Geospatial Indexing: Grids, Curves, and Trees
Grid-Based Indexing
Divide space into fixed cells. Geohash uses rectangular cells encoded as strings. H3 uses hexagonal cells. Each point gets assigned to a cell by its coordinates. Store cell ID with each point and index that column.
Query: compute which cells overlap the search radius. Fetch all points from those cells.

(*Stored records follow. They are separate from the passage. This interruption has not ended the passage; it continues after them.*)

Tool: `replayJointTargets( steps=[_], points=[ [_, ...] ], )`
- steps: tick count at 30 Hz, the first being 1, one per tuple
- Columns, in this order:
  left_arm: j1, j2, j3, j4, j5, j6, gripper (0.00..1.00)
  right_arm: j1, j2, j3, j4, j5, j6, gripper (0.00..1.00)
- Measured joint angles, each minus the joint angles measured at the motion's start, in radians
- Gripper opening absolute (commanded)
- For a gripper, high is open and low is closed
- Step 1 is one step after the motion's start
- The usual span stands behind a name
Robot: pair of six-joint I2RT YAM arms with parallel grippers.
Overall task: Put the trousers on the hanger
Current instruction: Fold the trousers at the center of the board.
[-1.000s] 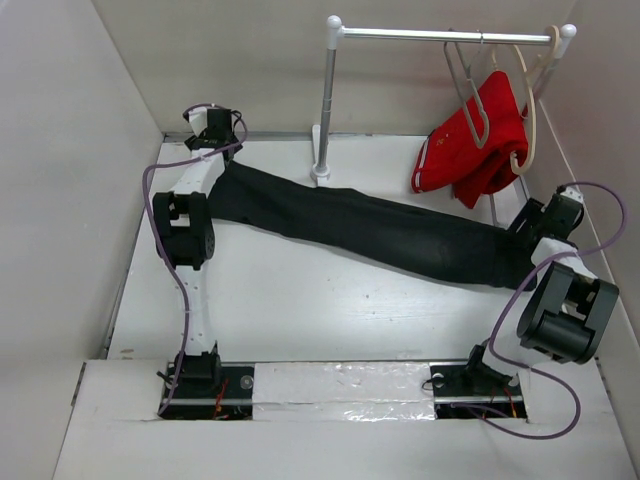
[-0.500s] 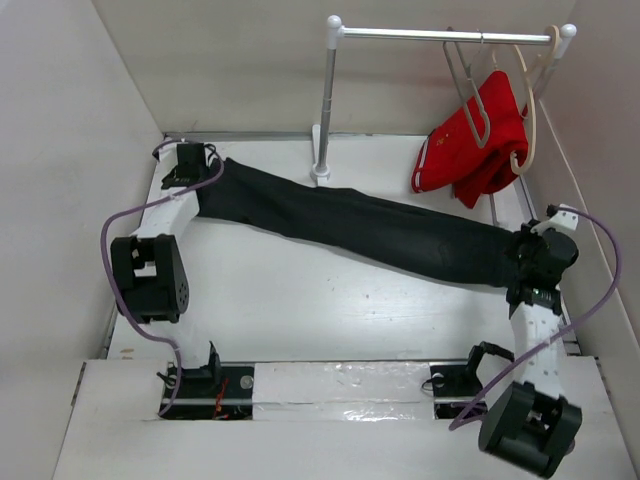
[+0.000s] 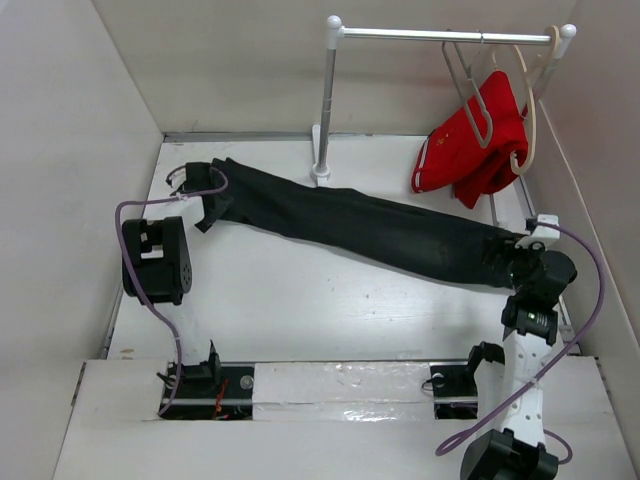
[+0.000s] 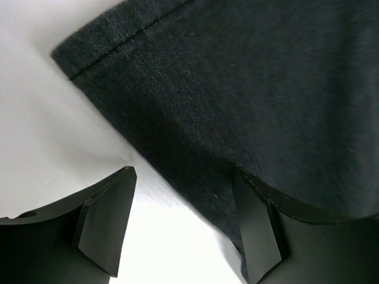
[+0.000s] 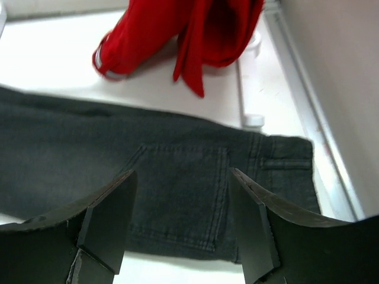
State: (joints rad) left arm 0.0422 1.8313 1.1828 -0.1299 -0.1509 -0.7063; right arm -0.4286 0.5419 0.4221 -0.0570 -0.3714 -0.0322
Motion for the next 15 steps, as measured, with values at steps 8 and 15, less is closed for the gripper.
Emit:
replayJointTargets(
  steps=[8,15],
  points=[
    [0.004,0.084,0.04,0.067,0.025,-0.037,0.58,0.005,-0.005,-0.05,-0.045,-0.058,-0.043,0.7],
    [0.008,0.123,0.055,0.104,0.011,-0.049,0.0,0.005,0.028,-0.068,-0.042,-0.058,-0.049,0.69]
  ],
)
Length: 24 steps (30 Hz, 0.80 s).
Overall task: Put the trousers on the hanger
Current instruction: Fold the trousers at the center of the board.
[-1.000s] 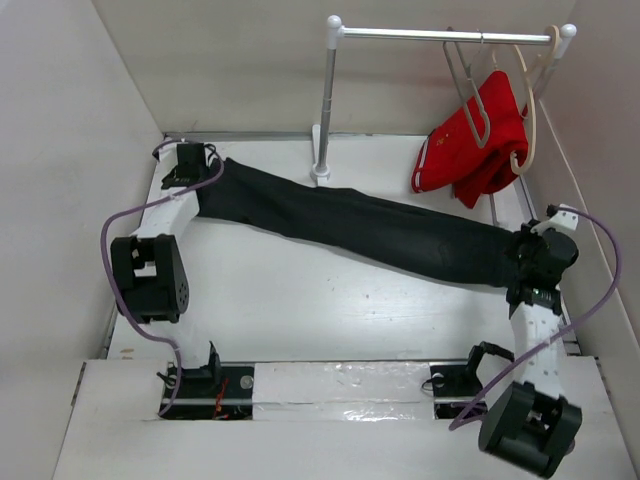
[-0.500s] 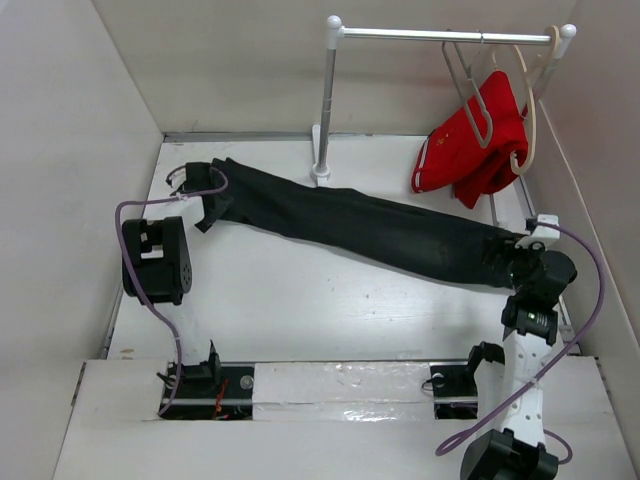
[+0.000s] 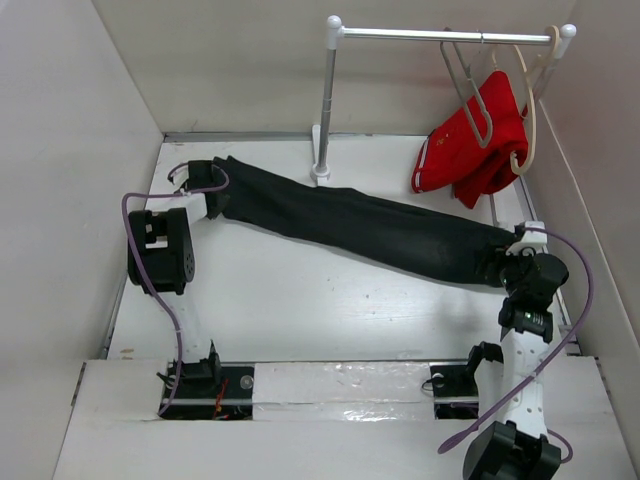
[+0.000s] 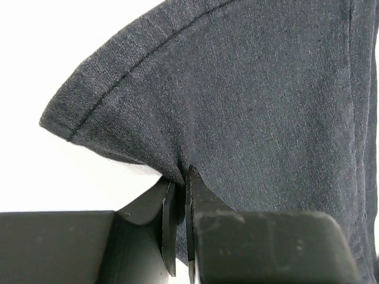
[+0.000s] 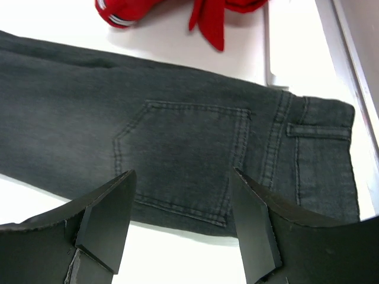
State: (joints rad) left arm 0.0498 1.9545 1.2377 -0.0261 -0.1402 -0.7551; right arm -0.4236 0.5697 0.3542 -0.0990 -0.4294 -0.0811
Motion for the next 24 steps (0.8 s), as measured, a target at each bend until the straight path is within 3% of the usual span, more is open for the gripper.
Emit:
replayJointTargets(
  steps=[2,3,4,6,9,12,13,15,16,17,19,21,24],
  points=[
    [0.002,0.001,0.001,0.0,-0.002,0.003,0.0,0.0,-0.001,0.0,-0.005,0.016,-0.004,0.61],
    [0.004,0.0,0.001,-0.001,-0.003,0.005,0.0,0.0,-0.005,0.0,-0.007,0.026,-0.006,0.52],
    [0.006,0.0,0.002,-0.003,-0.01,0.013,0.0,0.0,-0.011,0.0,-0.009,0.035,-0.008,0.27],
    [0.013,-0.002,0.006,-0.019,-0.037,0.03,0.0,0.0,-0.027,-0.001,-0.014,0.06,-0.006,0.06],
    [0.031,-0.023,0.007,-0.074,-0.106,0.061,0.0,0.0,-0.042,-0.017,-0.021,0.087,0.003,0.01],
    [0.067,-0.07,-0.008,-0.126,-0.161,0.086,0.0,0.0,-0.047,-0.043,-0.028,0.097,0.023,0.19],
    [0.082,-0.093,-0.022,-0.138,-0.177,0.092,0.0,0.0,-0.048,-0.048,-0.035,0.098,0.031,0.42],
    [0.103,-0.153,-0.061,-0.166,-0.211,0.098,0.0,0.0,-0.052,-0.059,-0.047,0.103,0.051,0.64],
    [0.111,-0.184,-0.083,-0.182,-0.23,0.1,0.0,0.0,-0.06,-0.062,-0.055,0.105,0.053,0.8],
    [0.119,-0.216,-0.103,-0.203,-0.251,0.101,0.0,0.0,-0.068,-0.063,-0.059,0.108,0.067,0.85],
    [0.122,-0.265,-0.131,-0.239,-0.291,0.097,0.26,0.0,-0.085,-0.064,-0.059,0.126,0.08,0.93],
    [0.121,-0.307,-0.146,-0.27,-0.316,0.098,0.57,0.0,-0.094,-0.07,-0.055,0.156,0.096,0.93],
    [0.115,-0.365,-0.152,-0.276,-0.305,0.097,0.6,-0.002,-0.085,-0.096,-0.048,0.197,0.123,0.93]
  ],
)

Advantages: simple implementation, works with standard databases, easy to shard by cell ID. Disadvantages: fixed cell size may not match query radius, edge effects at cell boundaries.
Space-Filling Curves
Map 2D coordinates to 1D values while preserving some locality. Z-order (geohash basis) and Hilbert curves are common. Points nearby in 2D tend to have nearby 1D values. This enables range queries on a single indexed column.
Hilbert curves have better locality than Z-order: fewer discontinuities where nearby points have distant values. S2 uses Hilbert curves on cube faces. The 1D value becomes a sortable cell ID suitable for B-tree indexing.
Tree-Based Indexing
Quadtrees: Adaptive subdivision. Dense areas get fine cells; sparse areas stay coarse. Good for non-uniform data. Typically in-memory.
R-trees: Group points into bounding rectangles. Rectangles can overlap. Optimized for disk access with page-sized nodes. Used in spatial databases like PostGIS. Supports polygons and complex shapes, not just points.
KD-trees: Binary space partition alternating dimensions. Good for exact nearest neighbor in memory. Less suited for range queries and disk storage.